--- Instructions for the task ---
Of the lines listed below, return exactly those that run from the line containing "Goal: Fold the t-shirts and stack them" through the line containing "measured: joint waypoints", both included.

[Dataset entries]
Start of Block
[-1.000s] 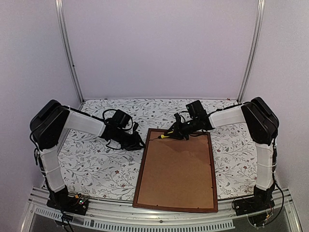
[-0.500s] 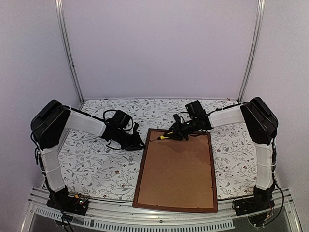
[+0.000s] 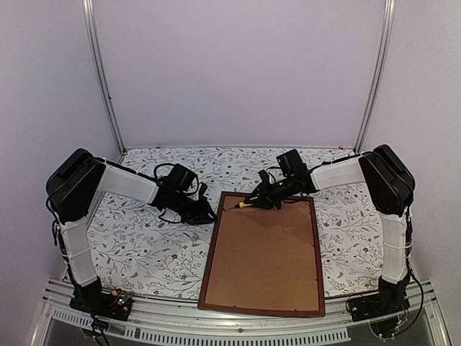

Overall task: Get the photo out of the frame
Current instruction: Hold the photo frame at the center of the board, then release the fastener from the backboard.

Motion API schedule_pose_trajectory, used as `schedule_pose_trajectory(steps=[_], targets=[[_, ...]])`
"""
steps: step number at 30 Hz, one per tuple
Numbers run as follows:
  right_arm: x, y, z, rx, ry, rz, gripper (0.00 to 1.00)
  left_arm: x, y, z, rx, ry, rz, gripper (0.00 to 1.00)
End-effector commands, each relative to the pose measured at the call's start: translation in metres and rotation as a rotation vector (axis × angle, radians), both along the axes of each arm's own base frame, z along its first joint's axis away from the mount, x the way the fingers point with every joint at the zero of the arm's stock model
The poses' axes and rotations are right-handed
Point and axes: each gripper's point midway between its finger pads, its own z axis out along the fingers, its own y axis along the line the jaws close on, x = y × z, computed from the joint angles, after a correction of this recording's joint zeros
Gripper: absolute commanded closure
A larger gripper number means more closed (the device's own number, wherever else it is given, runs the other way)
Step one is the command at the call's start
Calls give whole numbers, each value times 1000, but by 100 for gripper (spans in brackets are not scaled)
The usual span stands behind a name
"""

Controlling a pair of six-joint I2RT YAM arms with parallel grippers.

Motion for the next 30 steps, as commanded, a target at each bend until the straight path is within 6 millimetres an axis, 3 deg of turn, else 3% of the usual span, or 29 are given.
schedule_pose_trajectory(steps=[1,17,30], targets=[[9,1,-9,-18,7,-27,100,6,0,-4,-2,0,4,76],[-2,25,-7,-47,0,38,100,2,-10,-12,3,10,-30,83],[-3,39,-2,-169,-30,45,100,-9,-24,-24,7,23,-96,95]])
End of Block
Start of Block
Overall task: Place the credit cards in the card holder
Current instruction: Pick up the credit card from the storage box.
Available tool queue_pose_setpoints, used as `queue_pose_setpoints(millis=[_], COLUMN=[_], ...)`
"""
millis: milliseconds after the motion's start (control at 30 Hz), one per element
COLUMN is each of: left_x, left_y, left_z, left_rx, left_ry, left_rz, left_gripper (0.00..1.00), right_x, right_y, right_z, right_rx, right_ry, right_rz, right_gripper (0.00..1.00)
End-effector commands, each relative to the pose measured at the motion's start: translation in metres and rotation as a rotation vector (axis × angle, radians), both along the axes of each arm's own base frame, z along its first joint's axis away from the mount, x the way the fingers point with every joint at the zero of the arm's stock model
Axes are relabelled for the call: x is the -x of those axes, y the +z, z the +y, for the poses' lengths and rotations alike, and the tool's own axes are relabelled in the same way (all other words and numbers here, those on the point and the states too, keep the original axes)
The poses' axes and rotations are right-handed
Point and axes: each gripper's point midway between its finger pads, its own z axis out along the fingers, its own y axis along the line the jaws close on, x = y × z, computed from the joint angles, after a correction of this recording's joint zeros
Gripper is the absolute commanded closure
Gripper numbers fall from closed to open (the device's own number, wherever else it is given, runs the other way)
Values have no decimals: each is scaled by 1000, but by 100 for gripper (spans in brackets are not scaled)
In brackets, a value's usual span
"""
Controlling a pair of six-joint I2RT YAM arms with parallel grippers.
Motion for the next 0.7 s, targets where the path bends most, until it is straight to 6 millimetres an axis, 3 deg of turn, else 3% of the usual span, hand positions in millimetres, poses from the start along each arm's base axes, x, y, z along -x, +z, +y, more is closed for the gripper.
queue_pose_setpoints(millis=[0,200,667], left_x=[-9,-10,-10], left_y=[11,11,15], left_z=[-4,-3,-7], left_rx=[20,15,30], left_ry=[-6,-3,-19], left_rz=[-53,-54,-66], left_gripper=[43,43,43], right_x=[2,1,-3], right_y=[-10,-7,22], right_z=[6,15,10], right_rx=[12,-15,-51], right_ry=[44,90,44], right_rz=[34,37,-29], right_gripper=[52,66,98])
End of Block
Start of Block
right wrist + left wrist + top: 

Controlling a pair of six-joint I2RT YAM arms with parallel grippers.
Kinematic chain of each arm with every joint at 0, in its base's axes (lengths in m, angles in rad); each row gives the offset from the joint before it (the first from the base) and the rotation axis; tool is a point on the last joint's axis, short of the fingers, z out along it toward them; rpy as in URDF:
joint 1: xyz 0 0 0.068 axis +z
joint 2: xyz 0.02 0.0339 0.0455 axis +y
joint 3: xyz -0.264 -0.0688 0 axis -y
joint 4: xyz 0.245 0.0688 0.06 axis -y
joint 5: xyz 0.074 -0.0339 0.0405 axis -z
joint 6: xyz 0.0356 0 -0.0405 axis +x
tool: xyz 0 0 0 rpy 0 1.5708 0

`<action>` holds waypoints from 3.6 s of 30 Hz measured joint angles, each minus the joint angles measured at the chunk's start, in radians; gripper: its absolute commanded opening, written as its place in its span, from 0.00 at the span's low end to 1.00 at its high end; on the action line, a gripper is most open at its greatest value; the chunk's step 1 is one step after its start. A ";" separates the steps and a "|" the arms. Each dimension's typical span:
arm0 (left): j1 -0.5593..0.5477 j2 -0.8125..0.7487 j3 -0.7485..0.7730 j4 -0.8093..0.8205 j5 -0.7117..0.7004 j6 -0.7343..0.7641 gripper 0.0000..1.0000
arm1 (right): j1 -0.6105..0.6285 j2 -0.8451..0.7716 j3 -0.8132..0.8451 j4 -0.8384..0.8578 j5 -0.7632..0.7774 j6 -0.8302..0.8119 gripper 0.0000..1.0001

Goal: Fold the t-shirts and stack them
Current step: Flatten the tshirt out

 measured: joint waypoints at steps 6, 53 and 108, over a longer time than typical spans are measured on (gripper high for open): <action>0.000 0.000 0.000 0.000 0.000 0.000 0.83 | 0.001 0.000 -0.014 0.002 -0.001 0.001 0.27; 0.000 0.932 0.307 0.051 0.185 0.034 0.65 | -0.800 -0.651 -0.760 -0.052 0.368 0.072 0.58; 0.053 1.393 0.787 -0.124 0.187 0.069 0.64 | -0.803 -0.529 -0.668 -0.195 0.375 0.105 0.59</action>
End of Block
--- Result for this exercise ---
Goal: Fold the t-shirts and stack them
Current step: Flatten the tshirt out

 measured: joint waypoints at steps 6, 53 and 108, over a longer time than typical spans are measured on (gripper high for open): <action>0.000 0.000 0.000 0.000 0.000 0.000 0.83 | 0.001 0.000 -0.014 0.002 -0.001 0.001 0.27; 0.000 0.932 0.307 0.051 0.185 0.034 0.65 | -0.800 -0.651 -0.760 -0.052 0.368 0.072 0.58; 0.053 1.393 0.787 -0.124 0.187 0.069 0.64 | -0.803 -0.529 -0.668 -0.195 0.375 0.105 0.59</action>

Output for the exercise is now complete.